The holdout investors are led by NML Capital Ltd., a division of billionaire Paul Singer’s Elliott Management, and Mark Brodsky’s Aurelius Capital Management.
“Notwithstanding the high uncertainty remaining, the government’s open recognition that discussions with Judge Griesa are becoming a critical element for a permanent solution could be a welcome development,” wrote credit analysts at Deutsche Bank, before the hearing began.
A lawyer for NML asked the judge to order Argentina not to follow through with Kicillof’s plan, which would involve paying the restructured bondholders through Argentine law.
“We have been prepared to negotiate with Argentina since this matter began,” said Robert Cohen of the law firm Dechert. “We need an order, your honour, that makes it impossible, or as impossible as we can make it, to do the plan they have announced.”
Griesa agreed, and said he would enter an order finding that the finance minister’s proposal violates his orders.
“The mechanism of the sort proposed by the Finance Minister would be a violation of the procedures and orders of the court,” Griesa said yesterday.

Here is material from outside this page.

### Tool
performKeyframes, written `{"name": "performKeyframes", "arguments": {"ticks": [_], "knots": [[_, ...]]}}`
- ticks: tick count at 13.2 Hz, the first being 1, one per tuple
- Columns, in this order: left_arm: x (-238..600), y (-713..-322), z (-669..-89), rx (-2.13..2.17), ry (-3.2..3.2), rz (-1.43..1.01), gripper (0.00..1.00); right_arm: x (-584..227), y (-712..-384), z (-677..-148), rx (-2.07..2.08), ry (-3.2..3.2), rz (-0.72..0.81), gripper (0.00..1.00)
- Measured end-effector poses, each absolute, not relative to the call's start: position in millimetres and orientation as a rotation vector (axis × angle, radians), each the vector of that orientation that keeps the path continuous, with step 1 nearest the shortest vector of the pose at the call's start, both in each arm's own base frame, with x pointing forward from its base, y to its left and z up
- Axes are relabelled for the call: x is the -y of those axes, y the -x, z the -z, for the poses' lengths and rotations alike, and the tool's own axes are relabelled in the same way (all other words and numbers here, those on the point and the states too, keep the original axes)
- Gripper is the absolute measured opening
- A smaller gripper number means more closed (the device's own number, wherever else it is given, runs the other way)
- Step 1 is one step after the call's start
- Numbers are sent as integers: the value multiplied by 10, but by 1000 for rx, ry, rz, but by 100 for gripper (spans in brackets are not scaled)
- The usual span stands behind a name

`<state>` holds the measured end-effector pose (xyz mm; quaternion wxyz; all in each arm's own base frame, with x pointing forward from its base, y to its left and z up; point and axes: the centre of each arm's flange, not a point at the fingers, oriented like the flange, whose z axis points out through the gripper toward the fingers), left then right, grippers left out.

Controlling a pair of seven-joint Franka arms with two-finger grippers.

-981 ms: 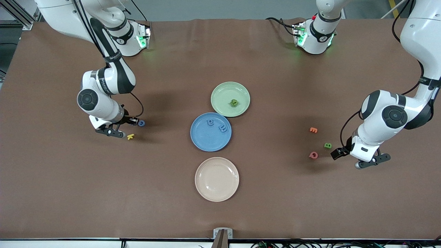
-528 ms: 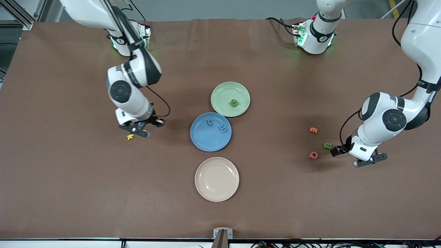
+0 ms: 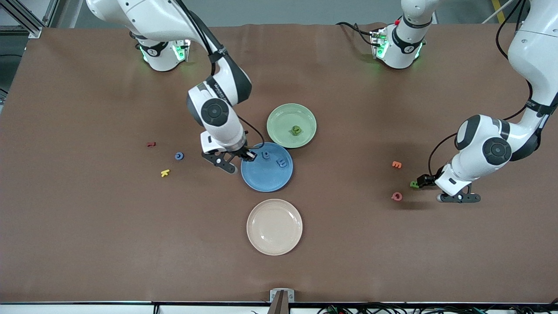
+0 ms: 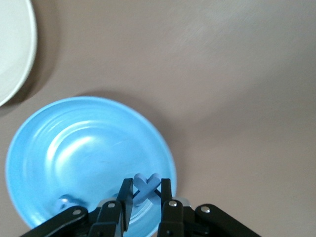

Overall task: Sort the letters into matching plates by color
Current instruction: 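Grasp the green B with the left gripper while the right gripper drops x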

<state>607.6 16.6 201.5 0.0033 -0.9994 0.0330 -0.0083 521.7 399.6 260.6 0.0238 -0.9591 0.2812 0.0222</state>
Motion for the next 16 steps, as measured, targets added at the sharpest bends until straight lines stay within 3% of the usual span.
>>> {"name": "performKeyframes", "arguments": {"ticks": [5,16], "knots": [[-19,-6038,-1970,-250,3131,9,76,-4430,-5273,-2319,-955,2939,-60,26],[260,-6003,-1863,-332,3140,-13,65,-4560,-5419,-2111,-987,2925,-49,26]]}}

President Cristina Fernández de Kirchner has labelled the holdout investors “vultures” for picking over the carcass of the broken economy in the wake of the 2001-2002 default. In a televised address to the nation on Tuesday she said the country was the victim of “extortion” by the holdouts, but that she was still open to negotiations and insisted she would continue to pay the more than 90 percent of creditors who accepted the restructuring terms in 2005 and 2010.

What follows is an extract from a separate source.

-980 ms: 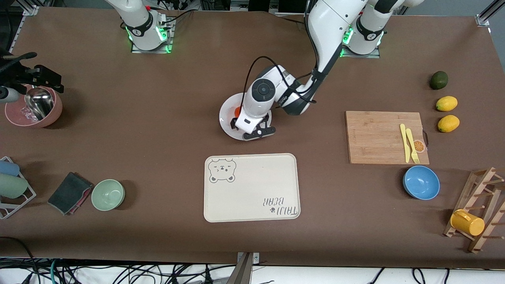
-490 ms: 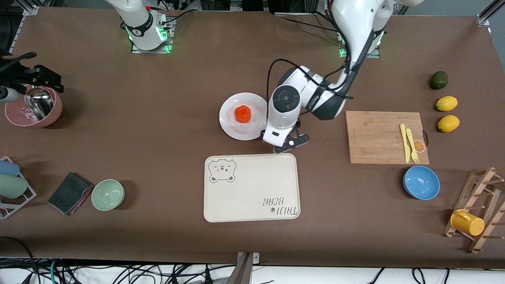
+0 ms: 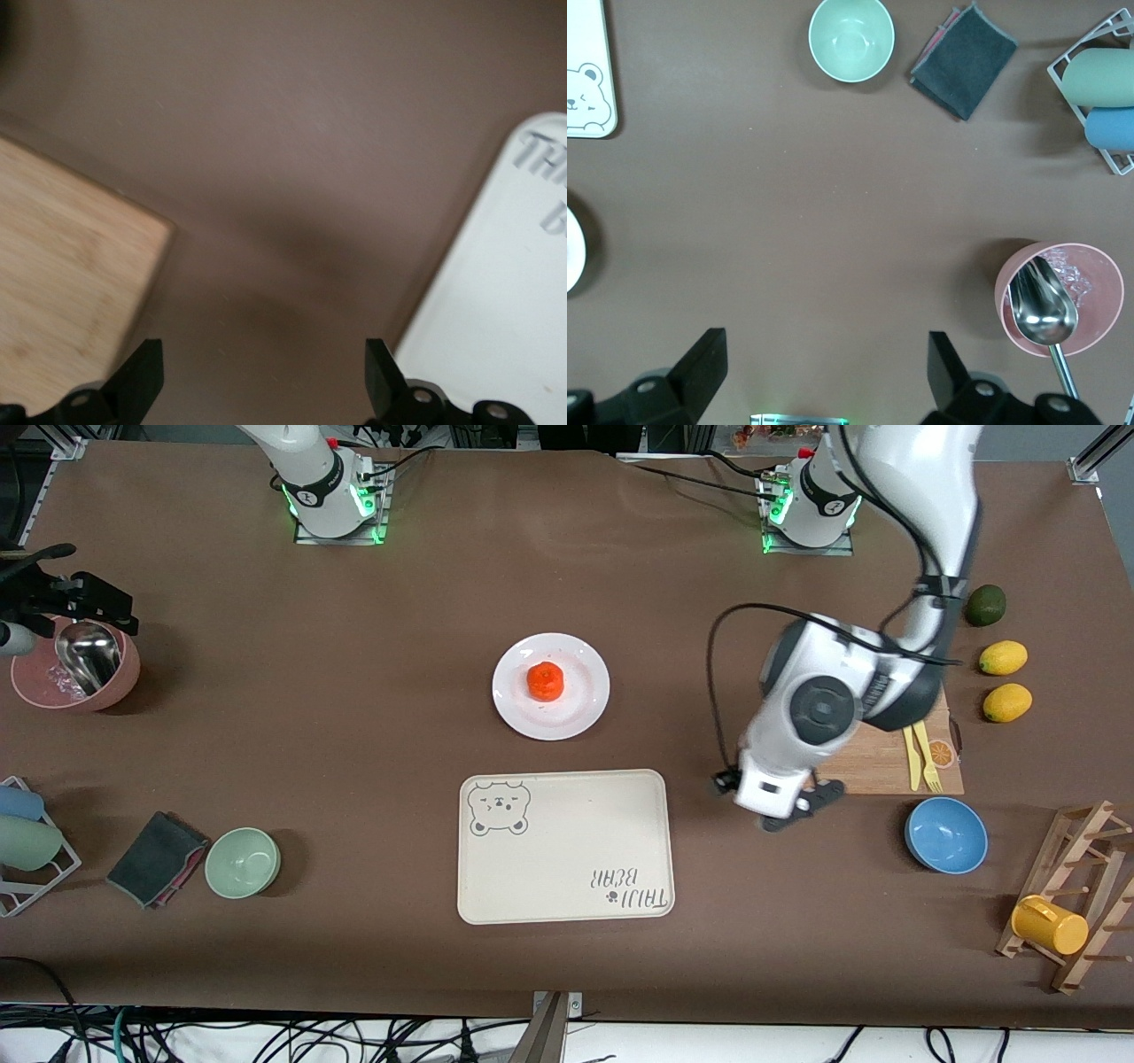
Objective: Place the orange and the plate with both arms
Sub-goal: 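Withdraw the left gripper while the right gripper reaches toward the plate, then move the right gripper to the plate rim and grasp the rim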
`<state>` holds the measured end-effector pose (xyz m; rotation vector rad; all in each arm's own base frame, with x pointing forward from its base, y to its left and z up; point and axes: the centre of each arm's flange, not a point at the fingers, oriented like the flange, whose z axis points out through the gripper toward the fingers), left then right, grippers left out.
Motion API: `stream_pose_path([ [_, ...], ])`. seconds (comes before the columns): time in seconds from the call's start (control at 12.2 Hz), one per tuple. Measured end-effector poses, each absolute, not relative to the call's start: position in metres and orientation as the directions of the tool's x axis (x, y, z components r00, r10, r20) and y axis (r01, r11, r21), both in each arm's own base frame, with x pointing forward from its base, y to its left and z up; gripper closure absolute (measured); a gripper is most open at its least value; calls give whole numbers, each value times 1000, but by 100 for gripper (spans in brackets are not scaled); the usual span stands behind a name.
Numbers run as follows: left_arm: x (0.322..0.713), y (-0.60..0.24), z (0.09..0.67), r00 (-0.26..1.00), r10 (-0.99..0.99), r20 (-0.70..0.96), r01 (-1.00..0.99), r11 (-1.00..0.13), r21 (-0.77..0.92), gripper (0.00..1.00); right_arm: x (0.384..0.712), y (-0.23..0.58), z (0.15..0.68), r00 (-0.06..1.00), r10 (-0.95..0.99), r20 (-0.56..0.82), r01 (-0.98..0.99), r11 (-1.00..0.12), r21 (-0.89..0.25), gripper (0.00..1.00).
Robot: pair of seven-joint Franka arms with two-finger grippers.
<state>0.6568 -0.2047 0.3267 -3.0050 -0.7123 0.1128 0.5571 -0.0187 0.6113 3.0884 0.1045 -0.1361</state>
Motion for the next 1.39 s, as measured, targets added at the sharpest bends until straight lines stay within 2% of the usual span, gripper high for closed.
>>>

Griesa criticized the president’s use of the word “extortion” in her speech.
“That really does not give me confidence in a good faith commitment to pay all the obligations of the republic,” Griesa said in court. “The president’s speech is a problem.”
Boccuzzi played down the president’s remark.
“She was not saying on June 30 let’s open a cash window someplace outside the court’s jurisdiction and pay these folks,” he said.
Plans announced by Kicillof to change the jurisdiction of restructured debt was seen more as a way of showing such willingness rather being a viable solution. That’s because participation rates on any such exchange are likely to be low as many investors would be reluctant to be seen skirting an earlier ruling by Judge Griesa, according to market analysts.
“We don’t own any New York-law bonds at the moment, but if we did, we would have to see exactly what the structure of the swap proposal would be and run it though our lawyers to make sure we are not violating the injunction,” said a New York-based investor.
Lawyers echo such sentiment. “It is hard for me to imagine that any of the parties involved would risk a contempt citation by assisting Argentina in evading Judge Griesa’s order,” said Antonia Stolper, head of the Latin America practice at law firm Shearman & Sterling.
Should the government carry out its plans to launch an exchange of New York law bonds for instrument with a local jurisdiction investors will be faced by a stark choice. Either accept an instrument without the protection of US court, but get paid. Or keep a bond and be defaulted on once again.
Some on the buyside see the swap proposals as little more than a negotiating tool to demonstrate that it has other options, however weak.
“No one would do that exchange,” said an investor involved in Argentine debt. “Argentina wants to negotiate and show it has a carrot and a stick, but it is a very small stick.”
While most legal experts think that Argentina can get around a RUFO clause that prohibits it from offering different terms to the holdouts, the idea that litigant investors and the government can meet half way and solve the decades old legal battle is still being met with much skepticism.
“Both sides have really dug in their heels,” said Peter Lannigan, head of EM strategy at CRT Capital Group. “It is going to be challenging for them to avoid default.”